The reported absence of Senator Edward 'Ted' Kennedy from his sister's funeral - he is suffering brain cancer - added a poignant tone to the passage of another of the JFK generation that has served as America's first public family - some would say, royal family - since the mid 20th Century.
Ted Kennedy, 77, missed another important engagement this week when US President Barack Obama awarded him one of 16 medals of freedom, the nation's highest civilian honour.
About 900 people were invited to attend the funeral at Saint Francis Xavier Roman Catholic Church in Hyannis, the Massachusetts coastal town on Cape Cod that is home to the sprawling Kennedy compound, local media reports said. They included musician Stevie Wonder, Vice President Joe Biden and Olympic ice skating gold medalist Scott Hamilton.
Two Special Olympics athletes carried torches at the head of the procession towards the church. Her casket was carried by her children and grandchildren, including Maria Shriver and Maria's husband Arnold Schwarzenegger, governor of California.
But the limitations on attendance did not keep hundreds of other Special Olympics athletes and their families, some dressed in special outfits and wearing their Olympic medals, from being present outside the church.
Daughter Maria delivered a poetic eulogy, according to funeral coverage live streamed on the Special Olympics website. 'You are the star in my sky. You are the music in my heart. Mummy, you are the trumpet of my life,' she said.
Shriver spent much of her adult life bringing to reality her belief that sport could awaken the spirit of those with intellectual disabilities - and bring them into public focus as a forgotten people.
While her husband Sargent Shriver organized the US Peace Corps under the JFK administration in the early 1960s, Eunice started a special camp at her home in suburban Maryland outside the nation's capital.
By 1968, just weeks after the assassination of another brother, Robert, she was ready to launch the first International Special Olympics Summer Games attracting 1,000 individuals. The global Special Olympics now draw 3 million competitors.

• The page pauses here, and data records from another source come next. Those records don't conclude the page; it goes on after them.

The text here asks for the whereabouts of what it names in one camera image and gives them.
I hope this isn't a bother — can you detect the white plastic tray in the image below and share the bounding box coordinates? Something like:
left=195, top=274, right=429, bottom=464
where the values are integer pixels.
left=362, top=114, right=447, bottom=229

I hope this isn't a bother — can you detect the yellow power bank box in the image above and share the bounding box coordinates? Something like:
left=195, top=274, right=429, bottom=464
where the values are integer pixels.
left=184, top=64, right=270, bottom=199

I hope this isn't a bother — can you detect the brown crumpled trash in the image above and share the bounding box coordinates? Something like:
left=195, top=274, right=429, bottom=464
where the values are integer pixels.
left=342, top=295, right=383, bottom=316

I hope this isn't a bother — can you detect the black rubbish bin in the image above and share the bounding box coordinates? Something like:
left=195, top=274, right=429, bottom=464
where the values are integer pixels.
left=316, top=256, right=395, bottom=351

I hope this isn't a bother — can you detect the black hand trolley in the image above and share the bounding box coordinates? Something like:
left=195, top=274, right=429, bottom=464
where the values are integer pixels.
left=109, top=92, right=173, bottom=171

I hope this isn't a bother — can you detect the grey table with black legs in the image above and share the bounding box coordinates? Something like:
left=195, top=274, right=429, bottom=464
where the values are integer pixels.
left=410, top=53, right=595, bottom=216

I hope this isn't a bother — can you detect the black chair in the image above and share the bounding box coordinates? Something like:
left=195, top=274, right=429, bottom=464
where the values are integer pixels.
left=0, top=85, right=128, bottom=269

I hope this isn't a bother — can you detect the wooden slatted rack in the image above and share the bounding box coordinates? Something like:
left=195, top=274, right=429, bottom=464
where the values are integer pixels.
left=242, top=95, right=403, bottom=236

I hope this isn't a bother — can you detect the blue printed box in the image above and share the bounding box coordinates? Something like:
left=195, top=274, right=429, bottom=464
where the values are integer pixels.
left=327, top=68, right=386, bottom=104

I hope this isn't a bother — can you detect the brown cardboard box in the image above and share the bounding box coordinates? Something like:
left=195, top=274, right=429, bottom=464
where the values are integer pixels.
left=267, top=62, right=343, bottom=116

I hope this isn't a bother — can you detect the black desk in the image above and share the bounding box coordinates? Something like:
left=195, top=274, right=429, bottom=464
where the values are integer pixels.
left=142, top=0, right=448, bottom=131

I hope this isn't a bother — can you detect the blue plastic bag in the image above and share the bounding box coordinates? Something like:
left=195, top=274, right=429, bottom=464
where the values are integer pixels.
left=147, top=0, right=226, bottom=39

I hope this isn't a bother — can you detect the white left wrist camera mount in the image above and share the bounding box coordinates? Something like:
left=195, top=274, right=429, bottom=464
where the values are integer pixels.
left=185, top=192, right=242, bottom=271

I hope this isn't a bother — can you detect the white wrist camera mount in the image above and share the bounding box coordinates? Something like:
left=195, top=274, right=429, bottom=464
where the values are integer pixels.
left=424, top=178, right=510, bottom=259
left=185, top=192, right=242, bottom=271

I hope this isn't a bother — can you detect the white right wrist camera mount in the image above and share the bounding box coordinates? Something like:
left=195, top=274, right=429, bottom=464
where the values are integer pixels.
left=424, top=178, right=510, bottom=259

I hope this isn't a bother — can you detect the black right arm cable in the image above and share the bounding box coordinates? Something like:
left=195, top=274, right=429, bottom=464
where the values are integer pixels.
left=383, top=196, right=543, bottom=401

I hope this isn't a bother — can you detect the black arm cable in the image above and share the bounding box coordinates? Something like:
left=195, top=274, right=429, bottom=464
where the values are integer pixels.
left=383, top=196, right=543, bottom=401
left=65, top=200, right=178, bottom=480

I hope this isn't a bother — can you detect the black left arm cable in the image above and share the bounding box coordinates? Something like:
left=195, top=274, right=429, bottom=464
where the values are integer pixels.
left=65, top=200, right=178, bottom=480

The funeral literature distributed by the Special Olympics organization included a quote from her in 1987, at the summer games in Notre Dame, Indiana: 'The right to play on any playing field? You have earned it. The right to study in any school? You have earned it. The right to hold a job? You have earned it. The right to be anyones neighbor? You have earned it.'
The fifth of nine children of Joseph P. Kennedy Sr and Rose Kennedy, Shriver was born July 10, 1921, in Brookline, Massachusetts. She earned a degree in sociology from Stanford University and held multiple government positions, including a position helping World War II veterans readjust to civilian life and another as a social worker at a women's prison in West Virginia.
She is survived by her husband R Sargent Shriver, who suffers Alzheimer's disease, and their five children.
Shriver's influence on her brother, the former president, is credited with the push in 1963 to pass the first law in US history to protect and support the rights of the mentally disabled.
Shriver's work was in part inspired by the struggles of her mentally disabled sister, Rosemary, who suffered after a prefrontal lobotomy was performed on her brain.
Although Rosemary Kennedy's history of mental illness is unclear, her father, Joseph Kennedy, sent her for the relatively new and since-discontinued procedure of a prefrontal lobotomy when she was only 23, in 1941. The cutting away of part of her brain reduced her to severe retardation.
Rosemary was kept in an institution and out of the public eye until her situation became public in 1960, as her brother John was running for president. She died in 2005 at age 86.